** Opening Task input block **

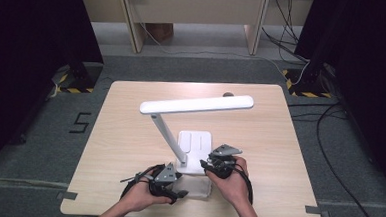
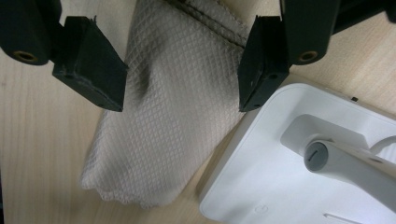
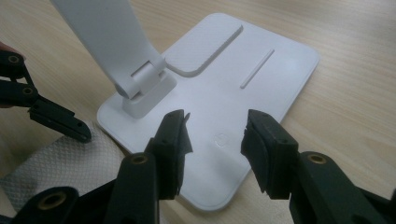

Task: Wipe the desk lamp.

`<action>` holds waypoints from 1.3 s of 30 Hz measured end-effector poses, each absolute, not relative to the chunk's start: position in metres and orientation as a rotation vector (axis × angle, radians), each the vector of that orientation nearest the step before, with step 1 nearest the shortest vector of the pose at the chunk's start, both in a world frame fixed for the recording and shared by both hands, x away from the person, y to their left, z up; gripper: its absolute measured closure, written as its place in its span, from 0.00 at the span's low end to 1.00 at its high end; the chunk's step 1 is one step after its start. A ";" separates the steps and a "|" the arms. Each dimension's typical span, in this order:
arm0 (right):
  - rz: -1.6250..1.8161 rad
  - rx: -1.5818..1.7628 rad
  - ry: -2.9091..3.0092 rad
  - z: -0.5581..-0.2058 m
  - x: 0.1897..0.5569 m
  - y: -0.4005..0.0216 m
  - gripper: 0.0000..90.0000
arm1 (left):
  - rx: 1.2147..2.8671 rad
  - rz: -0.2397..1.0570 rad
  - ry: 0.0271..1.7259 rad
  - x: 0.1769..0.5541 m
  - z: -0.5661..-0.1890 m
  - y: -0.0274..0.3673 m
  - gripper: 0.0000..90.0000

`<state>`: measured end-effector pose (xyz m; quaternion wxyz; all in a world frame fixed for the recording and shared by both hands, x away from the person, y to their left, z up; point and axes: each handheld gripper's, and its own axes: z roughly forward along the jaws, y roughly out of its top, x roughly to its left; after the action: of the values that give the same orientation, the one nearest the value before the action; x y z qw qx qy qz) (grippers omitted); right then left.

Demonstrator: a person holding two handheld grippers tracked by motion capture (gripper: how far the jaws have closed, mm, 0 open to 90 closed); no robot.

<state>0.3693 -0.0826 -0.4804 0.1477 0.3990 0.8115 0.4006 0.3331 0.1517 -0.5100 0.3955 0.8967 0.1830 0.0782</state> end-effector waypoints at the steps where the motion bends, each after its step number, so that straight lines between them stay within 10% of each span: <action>1: 1.153 1.148 2.334 -0.480 0.369 -0.083 0.64 | 2.269 0.207 0.459 0.333 -0.510 0.152 0.35; 15: 1.131 1.128 2.368 -0.487 0.379 -0.071 0.64 | 2.293 0.223 0.434 0.334 -0.512 0.151 0.36; 39: 1.034 1.113 2.406 -0.497 0.382 -0.064 0.70 | 2.250 0.285 0.465 0.317 -0.513 0.157 0.89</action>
<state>0.3823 -0.0637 -0.4972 0.1474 0.3868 0.8364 0.3593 0.3171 0.1572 -0.5129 0.4015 0.8901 0.1840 0.1127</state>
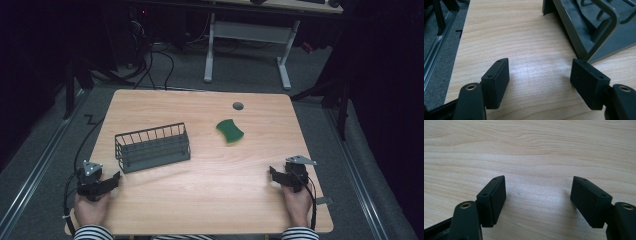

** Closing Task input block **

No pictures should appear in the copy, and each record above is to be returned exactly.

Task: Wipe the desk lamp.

`<action>` holds waypoints from 1.3 s of 30 Hz measured end-effector poses, each absolute, not relative to the chunk's start: position in metres and orientation as a rotation vector (axis × angle, radians), each the vector of that orientation nearest the step before, with step 1 nearest the shortest vector of the pose at the chunk's start, both in a world frame fixed for the recording and shared by both hands, x away from the person, y to their left, z up; gripper: its absolute measured closure, written as its place in its span, from 0.00 at the span's low end to 1.00 at its high end; the chunk's step 1 is one step after its start. A ";" separates the steps and a "|" the arms. Each dimension's typical span, in this order:
arm0 (right):
  - rz: -1.6250..1.8161 rad
  - rx: -1.5818..1.7628 rad
  - ry: -2.9091..3.0092 rad
  - z: -0.5581..-0.2058 m
  - x: 0.1897..0.5569 m
  - y: -0.4005..0.0216 m
  - gripper: 0.0000..90.0000
arm1 (left):
  - rx: 1.2147..2.8671 rad
  - rz: -0.2397..1.0570 rad
  - ry: 0.0271..1.7259 rad
  - x: 0.1769..0.5541 m
  - z: -0.5661..-0.1890 m
  - y: -0.0274..0.3673 m
  - gripper: 0.0000..90.0000

`<state>`: measured end-effector pose (xyz m; quaternion wxyz; all in a world frame fixed for the recording and shared by both hands, x away from the person, y to their left, z up; point and axes: each handheld gripper's, and its own axes: z roughly forward along the jaws, y roughly out of its top, x roughly to its left; after the action: of the values that give the same orientation, the one nearest the value before the action; x y z qw qx qy qz) (grippers omitted); right then left.

Demonstrator: a person holding two handheld grippers tracked by motion capture (gripper: how far the jaws have closed, mm, 0 open to 90 closed); no robot.

<state>0.3693 -0.0826 -0.4804 0.1477 0.3990 0.8115 0.4006 0.3331 0.1517 -0.5100 0.3955 0.8967 0.1830 0.0782</state> end-effector waypoints at the steps where the motion bends, each after its step number, so that straight lines between them stay within 10% of each span: <action>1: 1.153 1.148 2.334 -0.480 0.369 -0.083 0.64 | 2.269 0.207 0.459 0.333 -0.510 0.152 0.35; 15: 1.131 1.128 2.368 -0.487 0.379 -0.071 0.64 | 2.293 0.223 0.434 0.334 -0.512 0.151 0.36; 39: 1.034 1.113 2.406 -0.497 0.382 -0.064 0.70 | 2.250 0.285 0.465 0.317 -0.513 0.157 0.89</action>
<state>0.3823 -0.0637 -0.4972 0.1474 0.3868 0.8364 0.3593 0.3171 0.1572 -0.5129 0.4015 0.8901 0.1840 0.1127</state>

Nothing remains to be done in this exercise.